**What to do**
For the data below, restate word for word only the lines from the line containing "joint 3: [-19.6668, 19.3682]" through the line containing "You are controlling", both ends included.

━━ Input

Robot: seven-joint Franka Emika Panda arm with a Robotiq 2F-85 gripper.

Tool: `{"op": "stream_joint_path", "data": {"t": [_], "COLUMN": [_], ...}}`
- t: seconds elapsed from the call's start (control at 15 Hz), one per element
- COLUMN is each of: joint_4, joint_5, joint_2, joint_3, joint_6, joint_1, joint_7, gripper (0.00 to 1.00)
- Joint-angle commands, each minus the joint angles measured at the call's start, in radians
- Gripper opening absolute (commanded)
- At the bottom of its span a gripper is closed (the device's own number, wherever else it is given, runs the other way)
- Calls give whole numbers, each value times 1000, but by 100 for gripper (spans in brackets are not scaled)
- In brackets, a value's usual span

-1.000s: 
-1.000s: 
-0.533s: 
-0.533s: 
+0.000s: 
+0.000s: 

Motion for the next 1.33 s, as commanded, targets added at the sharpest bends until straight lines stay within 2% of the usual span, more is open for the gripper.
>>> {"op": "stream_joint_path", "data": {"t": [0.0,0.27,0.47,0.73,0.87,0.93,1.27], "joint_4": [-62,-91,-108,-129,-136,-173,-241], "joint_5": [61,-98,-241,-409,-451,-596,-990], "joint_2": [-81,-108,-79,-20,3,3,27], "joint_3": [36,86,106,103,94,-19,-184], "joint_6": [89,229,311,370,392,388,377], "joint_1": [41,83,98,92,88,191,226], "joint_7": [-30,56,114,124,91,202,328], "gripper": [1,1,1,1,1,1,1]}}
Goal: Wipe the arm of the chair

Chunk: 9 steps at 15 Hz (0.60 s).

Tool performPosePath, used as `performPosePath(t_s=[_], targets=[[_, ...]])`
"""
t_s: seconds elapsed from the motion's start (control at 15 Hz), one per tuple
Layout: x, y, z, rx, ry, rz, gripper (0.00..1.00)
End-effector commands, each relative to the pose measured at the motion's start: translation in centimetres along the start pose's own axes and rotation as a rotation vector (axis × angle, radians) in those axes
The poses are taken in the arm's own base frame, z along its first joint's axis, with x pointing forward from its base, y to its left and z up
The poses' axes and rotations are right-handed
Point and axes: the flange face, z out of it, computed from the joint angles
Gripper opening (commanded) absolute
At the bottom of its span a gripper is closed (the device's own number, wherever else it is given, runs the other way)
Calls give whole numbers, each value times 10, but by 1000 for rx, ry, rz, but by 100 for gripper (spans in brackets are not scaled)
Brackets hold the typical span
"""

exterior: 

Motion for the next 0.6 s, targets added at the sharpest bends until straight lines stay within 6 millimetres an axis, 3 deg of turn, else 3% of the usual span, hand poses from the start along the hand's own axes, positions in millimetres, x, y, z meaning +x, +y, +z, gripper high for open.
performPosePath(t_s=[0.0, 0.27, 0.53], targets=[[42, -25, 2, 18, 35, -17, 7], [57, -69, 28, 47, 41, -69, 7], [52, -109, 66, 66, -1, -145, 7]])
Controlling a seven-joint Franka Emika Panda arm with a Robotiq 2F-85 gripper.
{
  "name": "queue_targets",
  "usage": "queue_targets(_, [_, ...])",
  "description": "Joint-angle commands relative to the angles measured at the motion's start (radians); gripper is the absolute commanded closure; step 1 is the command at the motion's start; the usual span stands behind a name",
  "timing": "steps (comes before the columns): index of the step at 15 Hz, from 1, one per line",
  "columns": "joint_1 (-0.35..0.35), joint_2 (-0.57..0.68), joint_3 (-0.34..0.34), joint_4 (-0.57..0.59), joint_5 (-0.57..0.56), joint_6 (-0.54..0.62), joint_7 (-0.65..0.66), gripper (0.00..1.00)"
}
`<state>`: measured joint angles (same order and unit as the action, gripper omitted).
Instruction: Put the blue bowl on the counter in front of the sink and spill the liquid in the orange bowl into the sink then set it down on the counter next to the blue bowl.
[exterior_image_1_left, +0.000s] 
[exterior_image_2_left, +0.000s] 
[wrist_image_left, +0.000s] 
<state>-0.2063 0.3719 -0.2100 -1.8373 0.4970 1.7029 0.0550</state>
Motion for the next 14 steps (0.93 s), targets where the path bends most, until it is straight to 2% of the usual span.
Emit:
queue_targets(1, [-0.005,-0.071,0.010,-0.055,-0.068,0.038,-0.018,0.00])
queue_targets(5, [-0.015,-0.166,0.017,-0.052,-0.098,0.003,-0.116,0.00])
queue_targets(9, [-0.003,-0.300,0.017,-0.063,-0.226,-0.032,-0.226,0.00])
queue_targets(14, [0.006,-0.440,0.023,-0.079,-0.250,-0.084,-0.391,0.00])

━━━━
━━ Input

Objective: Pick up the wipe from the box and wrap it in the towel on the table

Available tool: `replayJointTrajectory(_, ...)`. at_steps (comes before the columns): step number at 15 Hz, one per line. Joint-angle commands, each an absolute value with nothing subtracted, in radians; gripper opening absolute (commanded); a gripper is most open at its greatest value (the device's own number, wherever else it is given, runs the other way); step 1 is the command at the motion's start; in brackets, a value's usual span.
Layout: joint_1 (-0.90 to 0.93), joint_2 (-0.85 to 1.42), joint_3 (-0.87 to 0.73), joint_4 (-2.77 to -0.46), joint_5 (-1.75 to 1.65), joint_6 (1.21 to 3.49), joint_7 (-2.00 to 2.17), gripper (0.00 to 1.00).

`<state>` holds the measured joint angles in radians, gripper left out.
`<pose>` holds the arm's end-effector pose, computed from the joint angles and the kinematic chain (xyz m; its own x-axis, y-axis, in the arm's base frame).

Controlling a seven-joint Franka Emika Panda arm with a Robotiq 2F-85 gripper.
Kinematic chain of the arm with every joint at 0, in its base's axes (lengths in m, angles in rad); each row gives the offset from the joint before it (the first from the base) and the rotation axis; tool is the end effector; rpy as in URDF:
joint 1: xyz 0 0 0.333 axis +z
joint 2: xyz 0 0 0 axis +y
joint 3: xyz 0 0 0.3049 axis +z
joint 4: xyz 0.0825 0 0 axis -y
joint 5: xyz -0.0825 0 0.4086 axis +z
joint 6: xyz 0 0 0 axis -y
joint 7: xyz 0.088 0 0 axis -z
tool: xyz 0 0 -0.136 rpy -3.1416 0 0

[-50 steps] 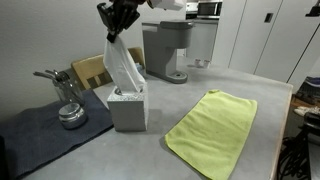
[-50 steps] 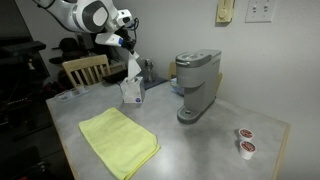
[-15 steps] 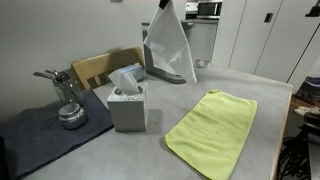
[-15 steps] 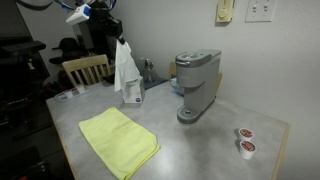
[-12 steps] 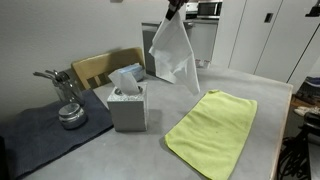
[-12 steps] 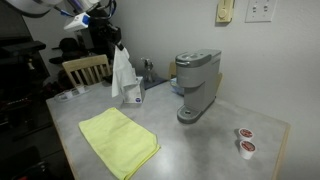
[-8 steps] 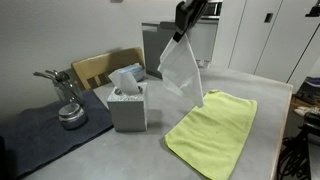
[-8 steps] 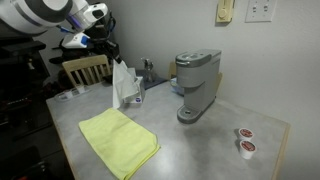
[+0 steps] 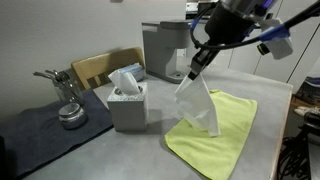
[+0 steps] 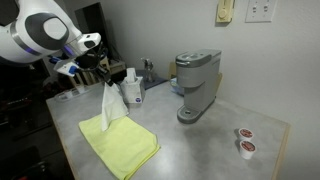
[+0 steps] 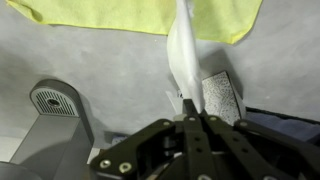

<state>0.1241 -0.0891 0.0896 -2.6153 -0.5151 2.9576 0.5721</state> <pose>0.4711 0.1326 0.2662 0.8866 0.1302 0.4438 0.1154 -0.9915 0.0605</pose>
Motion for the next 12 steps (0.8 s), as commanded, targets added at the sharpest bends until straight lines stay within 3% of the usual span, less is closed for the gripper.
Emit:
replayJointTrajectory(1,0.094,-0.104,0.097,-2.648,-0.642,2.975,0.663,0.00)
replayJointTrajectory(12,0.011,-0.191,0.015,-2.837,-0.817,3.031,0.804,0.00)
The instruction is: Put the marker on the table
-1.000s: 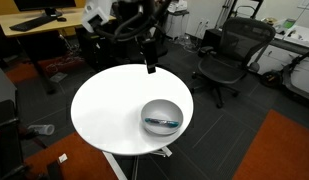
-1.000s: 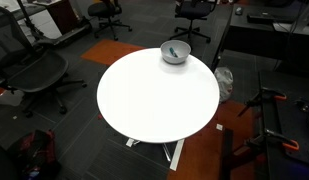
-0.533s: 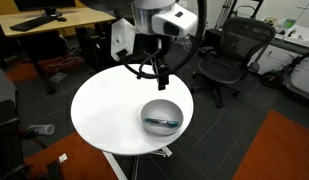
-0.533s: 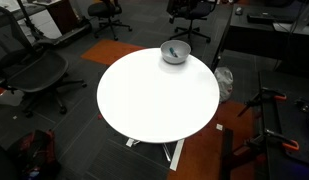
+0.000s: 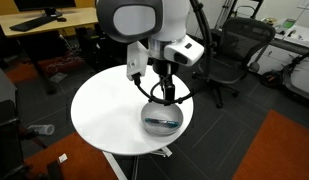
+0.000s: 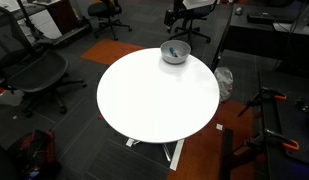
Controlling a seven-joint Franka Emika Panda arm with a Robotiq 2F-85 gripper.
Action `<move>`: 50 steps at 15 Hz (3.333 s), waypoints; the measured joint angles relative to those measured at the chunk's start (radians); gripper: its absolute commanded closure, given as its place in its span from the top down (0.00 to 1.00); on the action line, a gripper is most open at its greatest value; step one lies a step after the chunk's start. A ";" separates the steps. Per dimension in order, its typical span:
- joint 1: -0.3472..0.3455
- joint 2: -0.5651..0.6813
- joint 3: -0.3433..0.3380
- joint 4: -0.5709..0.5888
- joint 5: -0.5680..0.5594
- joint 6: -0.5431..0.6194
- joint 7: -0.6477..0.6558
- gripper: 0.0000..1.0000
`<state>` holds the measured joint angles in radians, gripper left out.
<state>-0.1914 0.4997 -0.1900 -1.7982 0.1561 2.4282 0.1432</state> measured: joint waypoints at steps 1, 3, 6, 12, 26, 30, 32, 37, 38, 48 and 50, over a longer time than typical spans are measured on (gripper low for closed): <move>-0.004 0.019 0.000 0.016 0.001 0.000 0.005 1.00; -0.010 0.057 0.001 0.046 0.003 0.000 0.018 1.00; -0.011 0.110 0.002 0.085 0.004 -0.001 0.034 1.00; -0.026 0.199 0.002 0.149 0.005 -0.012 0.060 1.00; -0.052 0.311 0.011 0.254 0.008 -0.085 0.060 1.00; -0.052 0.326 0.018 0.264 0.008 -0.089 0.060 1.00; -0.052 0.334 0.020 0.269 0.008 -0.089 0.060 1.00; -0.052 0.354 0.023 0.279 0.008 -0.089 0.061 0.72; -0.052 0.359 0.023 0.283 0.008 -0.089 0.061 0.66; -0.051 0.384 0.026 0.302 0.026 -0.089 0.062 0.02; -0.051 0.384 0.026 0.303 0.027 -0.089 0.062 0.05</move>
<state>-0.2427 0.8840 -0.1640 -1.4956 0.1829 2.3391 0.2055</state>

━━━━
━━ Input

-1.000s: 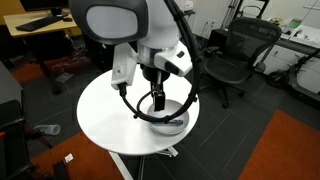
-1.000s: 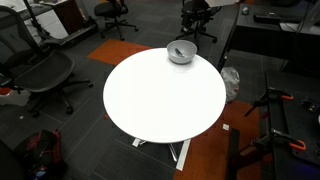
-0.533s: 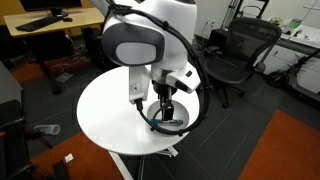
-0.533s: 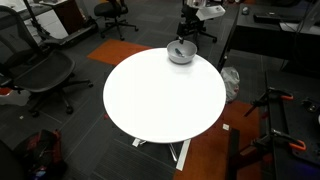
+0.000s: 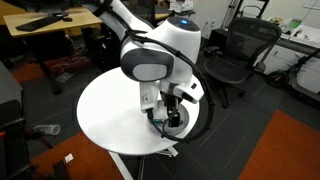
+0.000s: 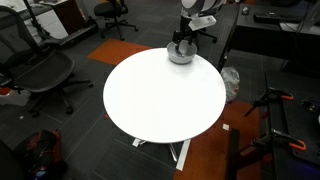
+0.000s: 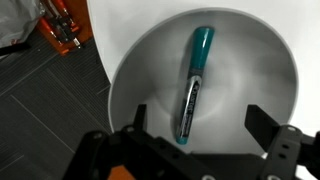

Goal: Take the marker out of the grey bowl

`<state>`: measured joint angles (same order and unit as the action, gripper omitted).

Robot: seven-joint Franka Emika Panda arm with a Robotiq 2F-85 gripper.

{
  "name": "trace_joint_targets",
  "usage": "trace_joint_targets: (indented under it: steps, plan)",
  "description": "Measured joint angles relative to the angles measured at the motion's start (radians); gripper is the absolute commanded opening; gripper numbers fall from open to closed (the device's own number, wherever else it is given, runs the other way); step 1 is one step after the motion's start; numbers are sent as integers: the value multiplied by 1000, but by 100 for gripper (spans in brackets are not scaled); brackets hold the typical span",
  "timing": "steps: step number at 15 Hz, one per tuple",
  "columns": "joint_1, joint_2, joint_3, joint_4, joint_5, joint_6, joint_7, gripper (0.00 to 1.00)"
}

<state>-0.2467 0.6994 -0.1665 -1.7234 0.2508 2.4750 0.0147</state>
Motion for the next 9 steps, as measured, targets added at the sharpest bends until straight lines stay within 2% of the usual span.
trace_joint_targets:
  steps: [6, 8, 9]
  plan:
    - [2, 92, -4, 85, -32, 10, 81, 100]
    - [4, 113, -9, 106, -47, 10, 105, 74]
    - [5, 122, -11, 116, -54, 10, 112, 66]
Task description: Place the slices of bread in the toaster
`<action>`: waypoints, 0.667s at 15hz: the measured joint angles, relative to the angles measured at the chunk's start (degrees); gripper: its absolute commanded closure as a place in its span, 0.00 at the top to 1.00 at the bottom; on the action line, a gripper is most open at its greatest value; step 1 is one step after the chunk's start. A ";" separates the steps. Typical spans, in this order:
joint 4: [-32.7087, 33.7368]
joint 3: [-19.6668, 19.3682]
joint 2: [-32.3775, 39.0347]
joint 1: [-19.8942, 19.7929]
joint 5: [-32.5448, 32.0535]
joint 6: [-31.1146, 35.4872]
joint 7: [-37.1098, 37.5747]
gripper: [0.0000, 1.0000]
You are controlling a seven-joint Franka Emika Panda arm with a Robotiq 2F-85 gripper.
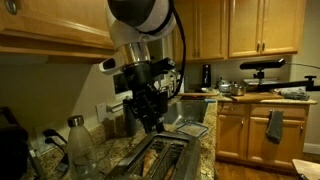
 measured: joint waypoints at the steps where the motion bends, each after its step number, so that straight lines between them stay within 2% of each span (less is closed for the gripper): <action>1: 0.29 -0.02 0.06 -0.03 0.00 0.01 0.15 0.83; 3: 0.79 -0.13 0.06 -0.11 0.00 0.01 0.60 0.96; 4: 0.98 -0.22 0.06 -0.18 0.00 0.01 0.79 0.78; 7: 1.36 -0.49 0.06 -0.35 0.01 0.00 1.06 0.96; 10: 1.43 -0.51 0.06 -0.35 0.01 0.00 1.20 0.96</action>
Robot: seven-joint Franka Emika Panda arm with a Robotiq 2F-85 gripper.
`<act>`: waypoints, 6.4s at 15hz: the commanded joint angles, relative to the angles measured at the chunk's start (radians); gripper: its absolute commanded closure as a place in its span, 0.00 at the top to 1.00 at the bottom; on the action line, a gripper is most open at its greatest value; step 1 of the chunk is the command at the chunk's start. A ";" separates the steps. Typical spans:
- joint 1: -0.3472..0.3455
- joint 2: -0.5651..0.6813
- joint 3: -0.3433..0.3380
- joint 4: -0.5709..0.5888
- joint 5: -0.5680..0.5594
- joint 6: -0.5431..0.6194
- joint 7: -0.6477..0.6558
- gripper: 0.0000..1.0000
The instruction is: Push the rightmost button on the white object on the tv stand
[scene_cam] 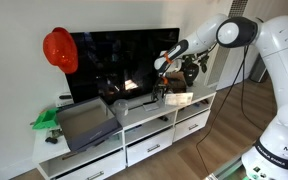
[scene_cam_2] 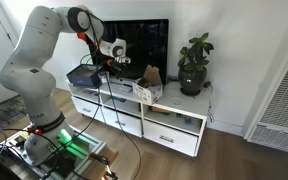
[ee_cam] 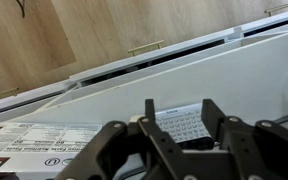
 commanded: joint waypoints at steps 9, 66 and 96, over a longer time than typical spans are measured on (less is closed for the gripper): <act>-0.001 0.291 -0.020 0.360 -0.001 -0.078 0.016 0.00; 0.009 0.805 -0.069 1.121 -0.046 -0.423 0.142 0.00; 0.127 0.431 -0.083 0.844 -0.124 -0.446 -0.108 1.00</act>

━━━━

**Solution to this exercise**
joint 3: [-19.6668, 19.3682]
joint 2: [-32.3775, 39.0347]
joint 1: [-19.8942, 19.7929]
joint 5: [-32.5448, 32.0535]
joint 6: [-31.1146, 35.4872]
joint 7: [-37.1098, 37.5747]
gripper: [0.0000, 1.0000]
You are controlling a seven-joint Franka Emika Panda arm with a Robotiq 2F-85 gripper.

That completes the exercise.